* **Work request**: Restate the whole of the data below word for word, skipping the images.

* **Dataset extract**:
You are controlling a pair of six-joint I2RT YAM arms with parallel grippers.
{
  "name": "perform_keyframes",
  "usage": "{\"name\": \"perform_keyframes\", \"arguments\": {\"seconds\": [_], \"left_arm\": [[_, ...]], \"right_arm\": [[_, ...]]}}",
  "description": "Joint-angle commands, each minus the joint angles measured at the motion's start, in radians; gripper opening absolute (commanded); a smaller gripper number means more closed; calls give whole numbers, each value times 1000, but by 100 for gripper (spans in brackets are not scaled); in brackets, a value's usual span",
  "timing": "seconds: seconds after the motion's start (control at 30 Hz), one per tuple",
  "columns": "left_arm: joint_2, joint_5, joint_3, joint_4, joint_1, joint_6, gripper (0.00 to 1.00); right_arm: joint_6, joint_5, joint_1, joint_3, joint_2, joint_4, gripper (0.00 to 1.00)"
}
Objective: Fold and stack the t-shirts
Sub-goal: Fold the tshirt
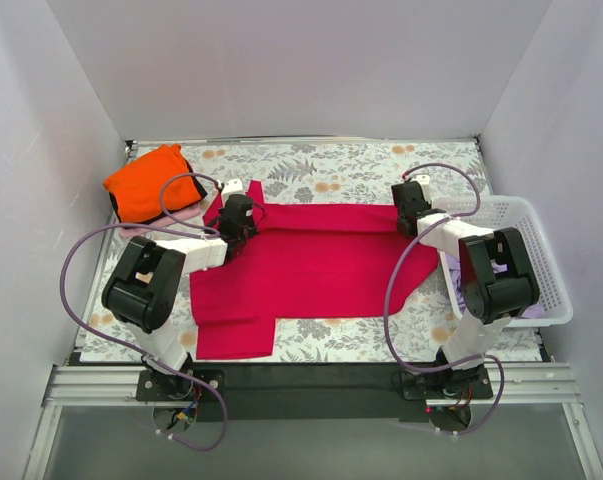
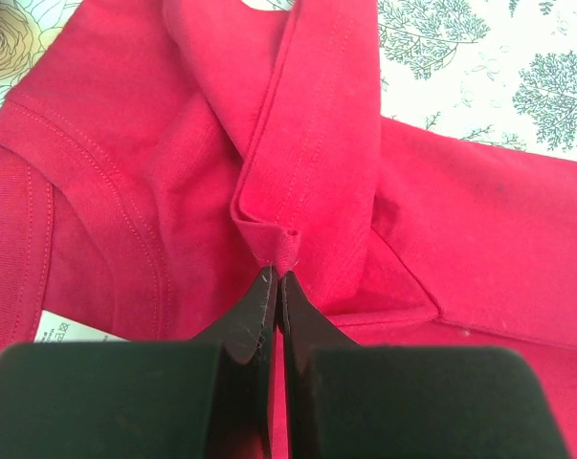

* **Answer for this exercise**:
You are controlling a pair of six-joint I2RT YAM arms with parallel grippers.
{
  "name": "perform_keyframes",
  "usage": "{\"name\": \"perform_keyframes\", \"arguments\": {\"seconds\": [_], \"left_arm\": [[_, ...]], \"right_arm\": [[_, ...]]}}",
  "description": "Joint-angle commands, each minus the joint angles measured at the motion's start, in radians; gripper opening absolute (commanded); a smaller gripper number means more closed; calls give whole numbers, each value times 1000, but by 100 for gripper (spans in brackets are not scaled); in brackets, a value's usual span",
  "timing": "seconds: seconds after the motion's start (control at 30 Hz), one per tuple",
  "columns": "left_arm: joint_2, joint_5, joint_3, joint_4, joint_1, joint_6, gripper (0.00 to 1.00); right_arm: joint_6, joint_5, joint_1, joint_3, joint_2, joint_4, gripper (0.00 to 1.00)"
}
Objective: Fold and stack the t-shirts
Sub-goal: Fold the tshirt

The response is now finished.